2.3.3 Amount Deemed Paid or Distributed. The value of any non-cash consideration paid or distributed to the holders of capital stock of the Corporation, including, without limitation, upon any Deemed Liquidation Event or redemption shall be the value of the property, rights or securities to be paid or distributed to such holders as determined in good faith by the Board of Directors of the Corporation, including the approval of at least one of the Preferred Directors (as defined herein).

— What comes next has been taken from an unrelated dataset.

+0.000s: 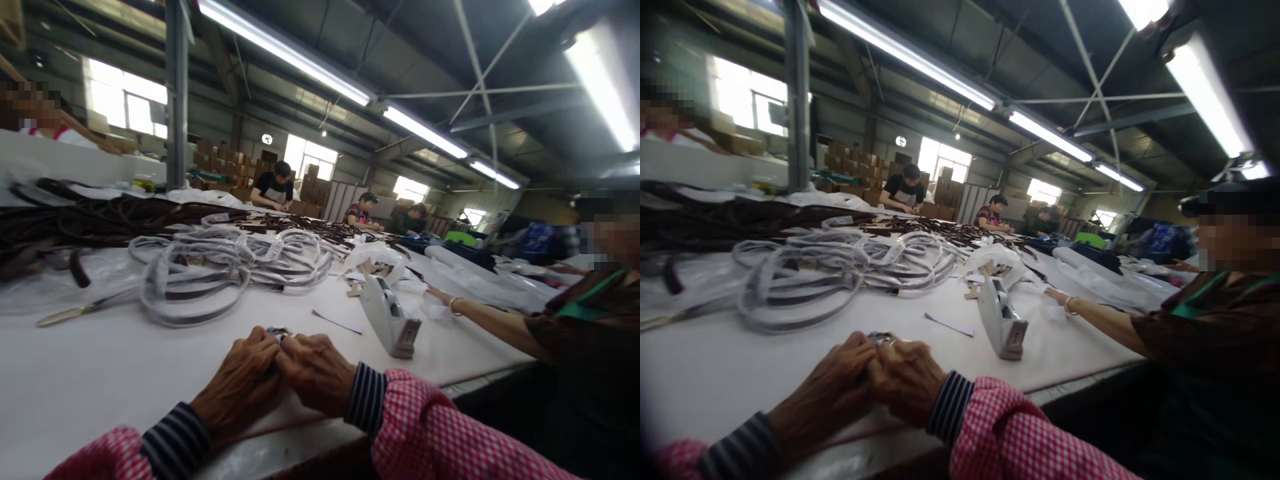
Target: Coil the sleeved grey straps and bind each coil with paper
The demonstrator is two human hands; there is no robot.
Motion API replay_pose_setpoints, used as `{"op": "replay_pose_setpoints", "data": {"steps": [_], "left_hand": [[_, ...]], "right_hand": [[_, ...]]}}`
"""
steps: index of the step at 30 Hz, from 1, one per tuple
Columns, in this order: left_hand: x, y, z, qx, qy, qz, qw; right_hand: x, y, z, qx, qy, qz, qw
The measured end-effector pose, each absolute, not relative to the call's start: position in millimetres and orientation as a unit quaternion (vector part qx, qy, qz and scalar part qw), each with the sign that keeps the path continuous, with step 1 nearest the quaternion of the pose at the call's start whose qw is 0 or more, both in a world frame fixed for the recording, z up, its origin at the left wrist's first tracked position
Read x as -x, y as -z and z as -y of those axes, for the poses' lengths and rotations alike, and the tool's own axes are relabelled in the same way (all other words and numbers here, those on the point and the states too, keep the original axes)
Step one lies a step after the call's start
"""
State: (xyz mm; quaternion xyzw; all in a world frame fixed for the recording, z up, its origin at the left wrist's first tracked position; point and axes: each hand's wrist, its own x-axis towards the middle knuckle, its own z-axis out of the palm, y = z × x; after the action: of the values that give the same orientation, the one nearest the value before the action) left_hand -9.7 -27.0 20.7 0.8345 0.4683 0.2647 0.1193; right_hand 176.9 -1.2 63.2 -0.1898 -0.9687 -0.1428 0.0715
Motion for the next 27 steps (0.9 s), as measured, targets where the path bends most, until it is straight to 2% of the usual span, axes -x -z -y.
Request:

2.3.4 Allocation of Escrow and Contingent Consideration. In the event of a Deemed Liquidation Event pursuant to Subsection 2.3.1(a)(i), if any portion of the consideration payable to the stockholders of the Corporation is payable only upon satisfaction of contingencies (the “Additional Consideration”), the Deemed Liquidation Agreement shall provide that (a) the portion of such consideration that is not Additional Consideration (such portion, the “Initial Consideration”) shall be allocated among the holders of capital stock of the Corporation in accordance with Subsections 2.1 and 2.2 as if the Initial Consideration were the only consideration payable in connection with such Deemed Liquidation Event; and (b) any Additional Consideration which becomes payable to the stockholders of the Corporation upon satisfaction of such contingencies shall be allocated among the holders of capital stock of the Corporation in accordance with Subsections 2.1 and 2.2 after taking into account the previous payment of the Initial Consideration as part of the same transaction. For the purposes of this Subsection 2.3.4, consideration placed into escrow or retained as holdback to be available for satisfaction of indemnification or similar obligations in connection with such Deemed Liquidation Event shall be deemed to be Additional Consideration.

3. Voting.

3.1 General. On any matter presented to the stockholders of the Corporation for their action or consideration at any meeting of stockholders of the Corporation (or by written consent of stockholders in lieu of meeting), each holder of outstanding shares of Voting Preferred Stock shall be entitled to cast the number of votes equal to the number of whole shares of Common Stock into which such shares of Series A Preferred Stock, Series A-1 Preferred Stock and Series B Preferred Stock held by such holder are convertible as of the record date for determining stockholders entitled to vote on such matter. Except as provided by law or by the other provisions of this Certificate of Incorporation, holders of Voting Preferred Stock shall vote together with the holders of Common Stock as a single class and on an as-converted to Common Stock basis. The shares of Series A-2 Preferred Stock are non-voting shares of the Corporation and holders of shares of Series A-2 Preferred Stock shall not be entitled to receive notice of, or to vote at, any meetings of the stockholders of the Corporation, except as otherwise provided by law or this Certificate of Incorporation.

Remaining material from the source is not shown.